I na długo przed kimkolwiek innym odważył się opublikować opinie jednych z najodważniejszych akademików i naukowców naszych czasów, współautorów Deklaracja Wielkiej Barringtondr Martin Kulldorff i dr Jay Bhattacharya.

Przepraszam, NY Post. Oceniłem cię po okładce. Przez twoje czerwone i czarne szczekające nagłówki. Ale byłem w błędzie. A dla każdego, kto czuje, że może być komuś winien przeprosiny, powiem ci, że dobrze jest spłacić dług. Gorąco polecam. 
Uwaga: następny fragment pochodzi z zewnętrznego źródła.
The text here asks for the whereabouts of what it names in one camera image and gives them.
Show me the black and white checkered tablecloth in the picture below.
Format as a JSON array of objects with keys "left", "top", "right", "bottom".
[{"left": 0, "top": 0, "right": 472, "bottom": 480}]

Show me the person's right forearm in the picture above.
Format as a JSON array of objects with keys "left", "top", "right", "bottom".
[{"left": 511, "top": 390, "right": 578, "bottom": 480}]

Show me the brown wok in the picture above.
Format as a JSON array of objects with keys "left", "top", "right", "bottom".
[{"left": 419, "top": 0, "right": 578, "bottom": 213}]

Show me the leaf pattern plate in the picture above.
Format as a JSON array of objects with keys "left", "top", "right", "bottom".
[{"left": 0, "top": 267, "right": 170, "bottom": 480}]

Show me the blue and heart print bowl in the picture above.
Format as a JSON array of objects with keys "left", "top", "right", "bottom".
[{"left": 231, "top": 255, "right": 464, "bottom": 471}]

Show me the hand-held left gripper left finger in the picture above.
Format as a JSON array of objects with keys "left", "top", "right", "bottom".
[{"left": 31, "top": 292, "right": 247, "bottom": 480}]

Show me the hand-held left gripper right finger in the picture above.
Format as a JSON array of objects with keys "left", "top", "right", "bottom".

Opublikowane pod a Creative Commons Uznanie autorstwa 4.0 Licencja międzynarodowa
W przypadku przedruków ustaw link kanoniczny z powrotem na oryginał Instytut Brownstone Artykuł i autor.

Autor

  • Yasmina Palumbo

    Yasmina Palumbo jest rodzicem szkoły publicznej w Nowym Jorku, działaczką na rzecz praw obywatelskich i odpowiedzialności za reagowanie na pandemię oraz współredaktorką Restore Childhood Substack

    Zobacz wszystkie posty

Wpłać dziś

Twoje wsparcie finansowe dla Brownstone Institute idzie na wsparcie pisarzy, prawników, naukowców, ekonomistów i innych odważnych ludzi, którzy zostali usunięci zawodowo i wysiedleni podczas przewrotu naszych czasów. Możesz pomóc w wydobyciu prawdy poprzez ich bieżącą pracę.